# Exercise details
What you hand back must match the listing exactly.

# Data segment

________

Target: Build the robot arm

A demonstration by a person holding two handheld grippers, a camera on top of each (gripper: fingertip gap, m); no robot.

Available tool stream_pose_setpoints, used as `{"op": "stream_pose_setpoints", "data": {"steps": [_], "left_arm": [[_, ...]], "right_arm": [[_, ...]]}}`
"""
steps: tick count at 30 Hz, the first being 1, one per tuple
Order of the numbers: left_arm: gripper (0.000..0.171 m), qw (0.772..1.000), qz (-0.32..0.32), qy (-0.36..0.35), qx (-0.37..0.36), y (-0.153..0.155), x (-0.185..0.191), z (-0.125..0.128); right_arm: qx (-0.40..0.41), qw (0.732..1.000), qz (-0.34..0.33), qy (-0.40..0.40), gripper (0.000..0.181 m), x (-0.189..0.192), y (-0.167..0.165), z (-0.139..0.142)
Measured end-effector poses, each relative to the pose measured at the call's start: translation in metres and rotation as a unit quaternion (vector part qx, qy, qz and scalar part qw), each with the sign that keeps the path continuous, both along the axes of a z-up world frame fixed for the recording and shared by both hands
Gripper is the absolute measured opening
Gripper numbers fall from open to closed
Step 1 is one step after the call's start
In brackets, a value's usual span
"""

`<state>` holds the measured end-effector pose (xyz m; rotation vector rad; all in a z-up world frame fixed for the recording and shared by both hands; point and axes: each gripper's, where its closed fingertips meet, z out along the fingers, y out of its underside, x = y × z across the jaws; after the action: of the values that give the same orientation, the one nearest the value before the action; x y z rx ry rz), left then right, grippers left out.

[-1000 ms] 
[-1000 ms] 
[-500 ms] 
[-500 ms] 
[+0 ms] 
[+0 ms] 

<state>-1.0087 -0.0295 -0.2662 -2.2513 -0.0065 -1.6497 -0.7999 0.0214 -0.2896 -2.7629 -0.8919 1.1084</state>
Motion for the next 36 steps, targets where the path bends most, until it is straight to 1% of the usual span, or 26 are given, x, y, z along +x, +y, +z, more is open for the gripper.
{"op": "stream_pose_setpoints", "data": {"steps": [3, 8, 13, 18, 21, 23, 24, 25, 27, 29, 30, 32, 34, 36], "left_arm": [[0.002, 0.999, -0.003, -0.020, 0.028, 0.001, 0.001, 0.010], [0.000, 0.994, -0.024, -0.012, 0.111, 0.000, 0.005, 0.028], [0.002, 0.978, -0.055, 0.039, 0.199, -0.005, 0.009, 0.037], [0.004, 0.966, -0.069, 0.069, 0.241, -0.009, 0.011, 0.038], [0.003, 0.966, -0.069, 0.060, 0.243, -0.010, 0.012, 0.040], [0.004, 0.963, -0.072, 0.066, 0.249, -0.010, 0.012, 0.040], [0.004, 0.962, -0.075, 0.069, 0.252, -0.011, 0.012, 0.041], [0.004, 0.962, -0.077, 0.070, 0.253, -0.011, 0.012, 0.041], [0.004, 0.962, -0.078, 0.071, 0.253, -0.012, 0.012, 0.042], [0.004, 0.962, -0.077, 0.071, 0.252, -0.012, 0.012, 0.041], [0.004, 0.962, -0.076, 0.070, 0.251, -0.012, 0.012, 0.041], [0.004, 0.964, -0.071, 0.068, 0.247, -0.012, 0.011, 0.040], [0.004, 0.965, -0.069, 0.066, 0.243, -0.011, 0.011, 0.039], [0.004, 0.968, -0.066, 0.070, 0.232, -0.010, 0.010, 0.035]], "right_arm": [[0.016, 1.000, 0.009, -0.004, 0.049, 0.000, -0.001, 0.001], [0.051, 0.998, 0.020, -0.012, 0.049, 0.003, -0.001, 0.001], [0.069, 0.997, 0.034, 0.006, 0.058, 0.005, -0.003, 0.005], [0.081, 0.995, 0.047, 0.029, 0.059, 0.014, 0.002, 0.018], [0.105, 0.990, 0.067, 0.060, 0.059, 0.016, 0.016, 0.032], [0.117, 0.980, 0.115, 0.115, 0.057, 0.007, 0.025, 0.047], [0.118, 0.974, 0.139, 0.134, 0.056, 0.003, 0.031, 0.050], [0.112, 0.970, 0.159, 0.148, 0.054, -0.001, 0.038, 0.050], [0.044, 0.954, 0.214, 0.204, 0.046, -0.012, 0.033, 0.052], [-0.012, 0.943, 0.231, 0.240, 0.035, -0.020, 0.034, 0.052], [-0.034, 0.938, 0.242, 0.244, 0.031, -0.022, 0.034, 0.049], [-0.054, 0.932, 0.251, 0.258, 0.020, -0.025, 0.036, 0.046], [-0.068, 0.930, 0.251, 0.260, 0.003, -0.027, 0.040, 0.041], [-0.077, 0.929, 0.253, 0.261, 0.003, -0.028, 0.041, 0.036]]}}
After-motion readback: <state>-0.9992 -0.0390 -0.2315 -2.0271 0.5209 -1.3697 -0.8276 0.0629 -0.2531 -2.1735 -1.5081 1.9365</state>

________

# Answer to this problem
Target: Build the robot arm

A demonstration by a person holding two handheld grippers, a camera on top of each (gripper: fingertip gap, m); no robot.

Available tool stream_pose_setpoints, used as `{"op": "stream_pose_setpoints", "data": {"steps": [_], "left_arm": [[_, ...]], "right_arm": [[_, ...]]}}`
"""
steps: tick count at 30 Hz, the first being 1, one per tuple
Order of the numbers: left_arm: gripper (0.000..0.171 m), qw (0.772..1.000), qz (-0.32..0.32), qy (-0.36..0.35), qx (-0.37..0.36), y (-0.153..0.155), x (-0.185..0.191), z (-0.125..0.128); right_arm: qx (-0.40..0.41), qw (0.732..1.000), qz (-0.34..0.33), qy (-0.40..0.40), gripper (0.000..0.181 m), x (-0.189..0.192), y (-0.167..0.165), z (-0.139..0.142)
Measured end-effector poses, each relative to the pose measured at the call's start: translation in metres and rotation as a unit quaternion (vector part qx, qy, qz and scalar part qw), each with the sign that keeps the path continuous, both along the axes of a z-up world frame fixed for the recording and shared by both hands
Gripper is the absolute measured opening
Gripper numbers fall from open to closed
Step 1 is one step after the call's start
In brackets, a value's usual span
"""

`<state>` holds the measured end-effector pose (xyz m; rotation vector rad; all in a z-up world frame fixed for the recording and shared by both hands; point and axes: each gripper's, where its closed fingertips meet, z out along the fingers, y out of its underside, x = y × z across the jaws; after the action: of the values that give the same orientation, the one nearest the value before the action; x y z rx ry rz), left then right, grippers left out.

[-1000 ms] 
[-1000 ms] 
[-500 ms] 
[-500 ms] 
[+0 ms] 
[+0 ms] 

<state>-1.0087 -0.0295 -0.2662 -2.2513 -0.0065 -1.6497 -0.7999 0.0214 -0.2896 -2.7629 -0.8919 1.1084</state>
Motion for the next 36 steps, targets where the path bends most, until it is straight to 1% of the usual span, or 26 are given, x, y, z along +x, +y, +z, more is open for the gripper.
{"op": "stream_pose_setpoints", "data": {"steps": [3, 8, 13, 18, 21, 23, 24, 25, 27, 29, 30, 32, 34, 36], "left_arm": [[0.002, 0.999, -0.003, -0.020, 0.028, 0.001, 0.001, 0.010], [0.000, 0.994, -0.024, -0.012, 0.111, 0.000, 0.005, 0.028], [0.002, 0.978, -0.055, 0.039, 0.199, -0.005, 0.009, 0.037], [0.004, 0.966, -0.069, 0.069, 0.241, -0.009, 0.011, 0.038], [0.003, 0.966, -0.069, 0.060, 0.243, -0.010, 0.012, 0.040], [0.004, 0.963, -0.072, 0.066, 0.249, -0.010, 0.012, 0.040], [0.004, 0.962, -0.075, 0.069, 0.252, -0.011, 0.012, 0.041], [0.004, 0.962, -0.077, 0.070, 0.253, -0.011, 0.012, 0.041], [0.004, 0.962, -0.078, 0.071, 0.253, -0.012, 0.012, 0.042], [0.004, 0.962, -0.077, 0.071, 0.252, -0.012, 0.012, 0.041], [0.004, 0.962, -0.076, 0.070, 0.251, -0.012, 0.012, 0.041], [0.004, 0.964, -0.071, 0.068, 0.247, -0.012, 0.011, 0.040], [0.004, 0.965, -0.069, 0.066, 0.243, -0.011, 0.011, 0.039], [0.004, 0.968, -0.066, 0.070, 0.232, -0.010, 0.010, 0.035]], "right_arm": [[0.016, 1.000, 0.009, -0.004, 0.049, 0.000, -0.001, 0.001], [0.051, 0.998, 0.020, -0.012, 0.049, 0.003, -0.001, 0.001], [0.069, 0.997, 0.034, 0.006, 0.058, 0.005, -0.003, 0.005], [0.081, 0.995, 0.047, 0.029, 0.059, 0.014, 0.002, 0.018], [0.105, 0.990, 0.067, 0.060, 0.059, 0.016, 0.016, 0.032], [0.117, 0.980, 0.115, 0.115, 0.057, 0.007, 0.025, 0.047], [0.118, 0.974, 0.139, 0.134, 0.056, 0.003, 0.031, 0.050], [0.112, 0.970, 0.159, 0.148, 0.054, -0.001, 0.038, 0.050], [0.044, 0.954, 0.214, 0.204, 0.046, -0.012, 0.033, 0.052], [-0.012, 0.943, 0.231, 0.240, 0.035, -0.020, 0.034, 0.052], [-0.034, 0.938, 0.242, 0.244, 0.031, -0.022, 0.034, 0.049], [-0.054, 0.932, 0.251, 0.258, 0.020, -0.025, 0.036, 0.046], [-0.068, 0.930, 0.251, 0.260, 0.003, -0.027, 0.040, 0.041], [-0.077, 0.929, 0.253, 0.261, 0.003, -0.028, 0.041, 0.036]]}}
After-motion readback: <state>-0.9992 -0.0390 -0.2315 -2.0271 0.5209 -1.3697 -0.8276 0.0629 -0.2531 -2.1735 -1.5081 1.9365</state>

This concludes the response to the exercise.